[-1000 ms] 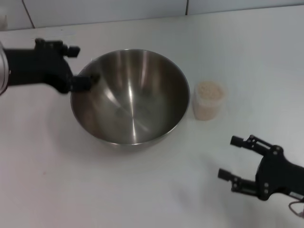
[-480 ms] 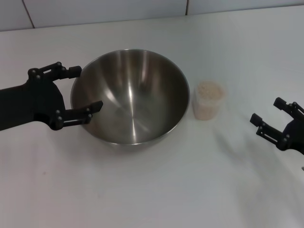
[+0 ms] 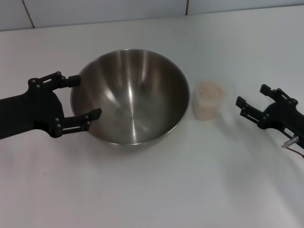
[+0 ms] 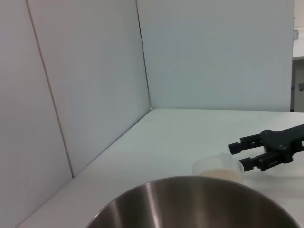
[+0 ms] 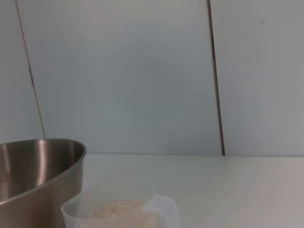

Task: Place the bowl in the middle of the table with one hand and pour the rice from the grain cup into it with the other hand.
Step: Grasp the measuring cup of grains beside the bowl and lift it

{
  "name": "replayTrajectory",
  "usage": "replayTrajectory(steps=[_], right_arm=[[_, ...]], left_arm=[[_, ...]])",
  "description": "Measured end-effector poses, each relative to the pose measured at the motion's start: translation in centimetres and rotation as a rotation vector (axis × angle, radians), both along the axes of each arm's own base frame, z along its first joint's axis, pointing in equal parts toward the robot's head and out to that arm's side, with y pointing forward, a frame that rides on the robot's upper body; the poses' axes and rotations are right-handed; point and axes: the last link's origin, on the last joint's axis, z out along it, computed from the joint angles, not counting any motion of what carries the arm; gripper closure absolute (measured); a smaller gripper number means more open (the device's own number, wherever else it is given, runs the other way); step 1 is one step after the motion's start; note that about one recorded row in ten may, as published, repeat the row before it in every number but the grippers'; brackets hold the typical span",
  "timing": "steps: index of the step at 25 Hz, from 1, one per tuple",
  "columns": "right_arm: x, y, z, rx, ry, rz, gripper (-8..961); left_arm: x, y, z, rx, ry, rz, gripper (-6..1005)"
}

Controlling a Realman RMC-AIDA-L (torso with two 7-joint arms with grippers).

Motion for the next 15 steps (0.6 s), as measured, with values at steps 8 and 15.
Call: replayTrajectory(steps=[8,15], right_arm=[[-0.7,1.6,-1.2,-0.039,-0.017,-0.014,113],[-0.9,2.1,-1.2,-0.031,-0.016,-0.014,115]], left_arm=[[-0.2,0.0,-0.2,-0.008,-0.004,0.007,152],[-0.1,0.1,-0.3,-0.012,-0.002,0.006,152]])
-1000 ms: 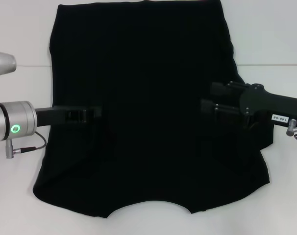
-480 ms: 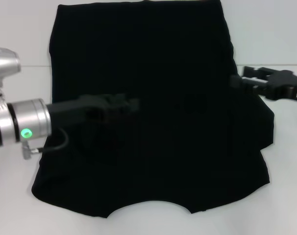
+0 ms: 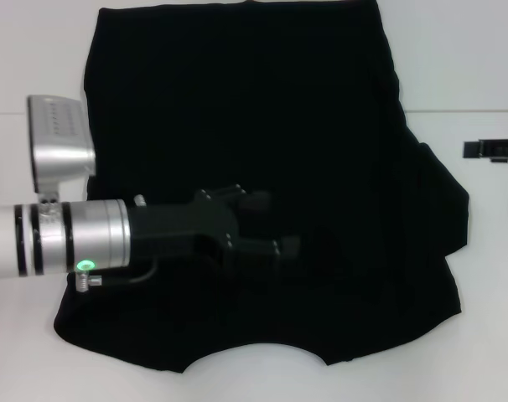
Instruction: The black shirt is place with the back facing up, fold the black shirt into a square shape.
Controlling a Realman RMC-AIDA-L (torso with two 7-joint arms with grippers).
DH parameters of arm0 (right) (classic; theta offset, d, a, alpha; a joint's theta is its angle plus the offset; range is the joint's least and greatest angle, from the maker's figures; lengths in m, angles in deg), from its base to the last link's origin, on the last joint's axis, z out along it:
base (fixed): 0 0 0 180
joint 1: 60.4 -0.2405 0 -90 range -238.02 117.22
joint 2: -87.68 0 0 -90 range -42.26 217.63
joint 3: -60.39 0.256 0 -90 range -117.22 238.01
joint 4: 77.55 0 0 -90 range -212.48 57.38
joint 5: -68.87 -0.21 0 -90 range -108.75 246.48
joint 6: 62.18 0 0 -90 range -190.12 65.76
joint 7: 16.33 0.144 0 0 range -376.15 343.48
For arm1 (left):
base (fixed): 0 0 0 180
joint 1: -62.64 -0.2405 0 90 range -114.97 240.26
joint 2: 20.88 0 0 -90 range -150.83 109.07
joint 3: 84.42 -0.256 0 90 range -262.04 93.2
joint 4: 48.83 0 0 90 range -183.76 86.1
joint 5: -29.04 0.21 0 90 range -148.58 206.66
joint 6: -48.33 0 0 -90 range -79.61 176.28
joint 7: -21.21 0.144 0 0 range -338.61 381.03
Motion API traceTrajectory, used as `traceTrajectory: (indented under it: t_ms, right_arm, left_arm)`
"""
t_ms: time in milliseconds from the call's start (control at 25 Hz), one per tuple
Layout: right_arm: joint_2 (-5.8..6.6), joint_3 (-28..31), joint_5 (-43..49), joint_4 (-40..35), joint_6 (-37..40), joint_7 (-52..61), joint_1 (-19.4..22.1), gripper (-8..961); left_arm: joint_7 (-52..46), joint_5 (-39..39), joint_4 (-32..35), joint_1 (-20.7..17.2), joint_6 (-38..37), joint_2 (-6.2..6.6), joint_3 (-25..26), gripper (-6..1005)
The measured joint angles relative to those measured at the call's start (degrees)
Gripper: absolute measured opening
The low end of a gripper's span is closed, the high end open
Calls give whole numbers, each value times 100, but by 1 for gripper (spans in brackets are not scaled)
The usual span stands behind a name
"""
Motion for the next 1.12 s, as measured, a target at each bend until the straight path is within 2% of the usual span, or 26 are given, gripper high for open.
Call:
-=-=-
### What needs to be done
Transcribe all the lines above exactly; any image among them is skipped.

### Problem solution
[-1000 ms] 
[-480 ms] 
[+0 ms] 
[+0 ms] 
[+0 ms] 

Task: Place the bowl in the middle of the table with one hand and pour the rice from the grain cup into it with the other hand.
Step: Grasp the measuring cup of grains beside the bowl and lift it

{
  "name": "replayTrajectory",
  "usage": "replayTrajectory(steps=[_], right_arm=[[_, ...]], left_arm=[[_, ...]])",
  "description": "Measured end-effector poses, each relative to the pose measured at the motion's start: translation in centimetres and rotation as a rotation vector (axis × angle, radians), both along the axes of each arm's own base frame, z along its first joint's axis, pointing in equal parts toward the robot's head and out to that arm's side, with y pointing forward, a frame that rides on the robot's upper body; the poses' axes and rotations are right-handed; point and axes: the last link's origin, on the last joint's axis, z out along it, computed from the joint angles, not counting any motion of what carries the arm; gripper closure absolute (measured); a smaller gripper number means more open (the device's own number, wherever else it is given, runs the other way); step 1 is one step after the motion's start; note that about one recorded row in ten may, as published, repeat the row before it in every number but the grippers'; brackets hold the typical span",
  "timing": "steps: index of the step at 25 Hz, from 1, one per tuple",
  "columns": "right_arm: x, y, z, rx, ry, rz, gripper (-8..961); left_arm: x, y, z, rx, ry, rz, gripper (-6..1005)"
}

Controlling a Realman RMC-AIDA-L (torso with two 7-joint arms with grippers).

Motion for the next 15 steps (0.6 s), as measured, with values at steps 8 and 15.
Call: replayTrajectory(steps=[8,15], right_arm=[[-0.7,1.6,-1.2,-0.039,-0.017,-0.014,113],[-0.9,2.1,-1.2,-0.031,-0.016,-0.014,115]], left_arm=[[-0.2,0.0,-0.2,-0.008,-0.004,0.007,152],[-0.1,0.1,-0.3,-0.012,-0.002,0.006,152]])
-1000 ms: 
-480 ms: 
+0 ms: 
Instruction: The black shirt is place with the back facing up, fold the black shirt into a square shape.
Controlling a Realman RMC-AIDA-L (torso with two 7-joint arms with grippers).
DH parameters of arm0 (right) (classic; theta offset, d, a, alpha; a joint's theta is its angle plus the offset; range is the joint's least and greatest angle, from the maker's figures; lengths in m, angles in deg), from its base to the last link's origin, on the last joint's axis, z out along it:
base (fixed): 0 0 0 180
joint 1: 60.4 -0.2405 0 -90 range -238.02 117.22
joint 2: -87.68 0 0 -90 range -42.26 217.63
joint 3: -60.39 0.256 0 -90 range -117.22 238.01
joint 4: 77.55 0 0 -90 range -212.48 57.38
joint 5: -68.87 -0.21 0 -90 range -108.75 246.48
joint 6: 62.18 0 0 -90 range -190.12 65.76
joint 7: 16.33 0.144 0 0 range -376.15 343.48
For arm1 (left):
base (fixed): 0 0 0 180
joint 1: -62.64 -0.2405 0 90 range -114.97 240.26
joint 2: 20.88 0 0 -90 range -150.83 109.07
joint 3: 84.42 -0.256 0 90 range -262.04 93.2
joint 4: 48.83 0 0 90 range -183.76 86.1
joint 5: -29.04 0.21 0 90 range -148.58 206.66
joint 6: -48.33 0 0 -90 range -79.61 176.28
joint 7: -21.21 0.144 0 0 range -338.61 381.03
Motion API traceTrajectory, used as `traceTrajectory: (indented under it: t_ms, right_arm, left_arm)`
"""
t_ms: time in milliseconds from the call's start (control at 25 Hz), one per tuple
Layout: right_arm: joint_2 (-5.8..6.6), joint_3 (-28..31), joint_5 (-43..49), joint_4 (-40..35), joint_6 (-37..40), joint_7 (-52..61), joint_1 (-19.4..22.1), gripper (-8..961); left_arm: joint_7 (-52..46), joint_5 (-39..39), joint_4 (-32..35), joint_1 (-20.7..17.2), joint_6 (-38..37), joint_2 (-6.2..6.6), joint_3 (-25..26), gripper (-6..1005)
The measured joint angles relative to those measured at the call's start (degrees)
Gripper: absolute measured opening
The low end of a gripper's span is closed, the high end open
Calls give whole numbers, each value times 100, but by 1 for gripper (spans in brackets are not scaled)
The usual span stands behind a name
"""
Motion for the next 1.12 s, as measured, a target at each bend until the straight path is within 2% of the usual span, or 26 are given, gripper high for open.
Call:

This is the complete answer.